YOUR GOAL
Every line from the one with "Single pixels, a" to the one with "A ray from the", including those two, is to be copied exactly; all other lines of the entries below are left out.

RAW DATA
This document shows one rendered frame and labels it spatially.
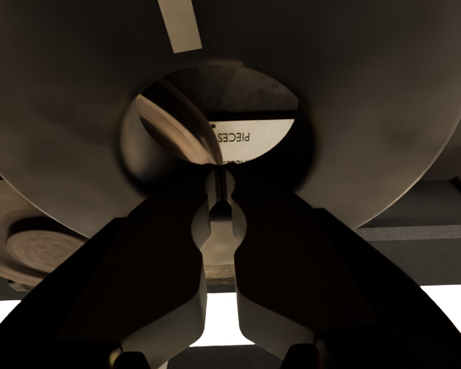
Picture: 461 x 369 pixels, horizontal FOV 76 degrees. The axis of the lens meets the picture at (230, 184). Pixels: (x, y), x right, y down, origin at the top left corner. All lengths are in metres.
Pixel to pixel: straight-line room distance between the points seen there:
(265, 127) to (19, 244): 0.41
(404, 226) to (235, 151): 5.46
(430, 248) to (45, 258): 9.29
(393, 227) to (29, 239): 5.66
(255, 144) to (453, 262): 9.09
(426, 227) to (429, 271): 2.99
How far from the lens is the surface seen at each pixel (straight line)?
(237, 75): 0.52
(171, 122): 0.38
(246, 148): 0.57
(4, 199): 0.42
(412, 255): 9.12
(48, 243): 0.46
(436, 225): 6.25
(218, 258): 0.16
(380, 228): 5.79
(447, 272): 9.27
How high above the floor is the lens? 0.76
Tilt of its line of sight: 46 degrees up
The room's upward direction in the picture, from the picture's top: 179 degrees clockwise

--

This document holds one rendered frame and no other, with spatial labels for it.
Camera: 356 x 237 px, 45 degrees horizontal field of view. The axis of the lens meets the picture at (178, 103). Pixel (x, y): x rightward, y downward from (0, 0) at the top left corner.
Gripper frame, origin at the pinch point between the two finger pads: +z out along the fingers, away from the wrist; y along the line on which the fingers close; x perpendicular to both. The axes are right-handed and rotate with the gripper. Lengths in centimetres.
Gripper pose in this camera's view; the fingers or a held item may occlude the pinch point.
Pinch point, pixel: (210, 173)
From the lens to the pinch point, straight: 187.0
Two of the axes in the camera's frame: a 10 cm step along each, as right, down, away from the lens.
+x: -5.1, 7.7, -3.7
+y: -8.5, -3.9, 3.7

==

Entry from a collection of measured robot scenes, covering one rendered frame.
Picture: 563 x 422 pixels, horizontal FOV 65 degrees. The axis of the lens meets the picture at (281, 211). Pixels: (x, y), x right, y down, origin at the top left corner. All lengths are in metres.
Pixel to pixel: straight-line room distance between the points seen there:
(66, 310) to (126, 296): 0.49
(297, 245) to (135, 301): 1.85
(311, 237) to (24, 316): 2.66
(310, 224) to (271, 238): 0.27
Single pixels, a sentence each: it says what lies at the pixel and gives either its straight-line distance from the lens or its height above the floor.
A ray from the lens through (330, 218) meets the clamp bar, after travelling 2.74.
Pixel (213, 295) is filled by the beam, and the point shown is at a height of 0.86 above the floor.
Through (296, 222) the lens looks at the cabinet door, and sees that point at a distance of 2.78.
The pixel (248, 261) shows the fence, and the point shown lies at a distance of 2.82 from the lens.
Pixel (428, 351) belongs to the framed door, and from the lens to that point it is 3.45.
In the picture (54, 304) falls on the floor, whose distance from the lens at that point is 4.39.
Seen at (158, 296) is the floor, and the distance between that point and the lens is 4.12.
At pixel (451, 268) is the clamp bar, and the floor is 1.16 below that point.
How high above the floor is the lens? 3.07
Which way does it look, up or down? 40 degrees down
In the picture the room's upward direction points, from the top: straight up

SOLVED PROBLEM
Single pixels, a sentence each: it says what lies at the pixel and gives either its straight-line distance from the lens or its height above the floor.
A ray from the lens through (330, 218) meets the clamp bar, after travelling 2.74.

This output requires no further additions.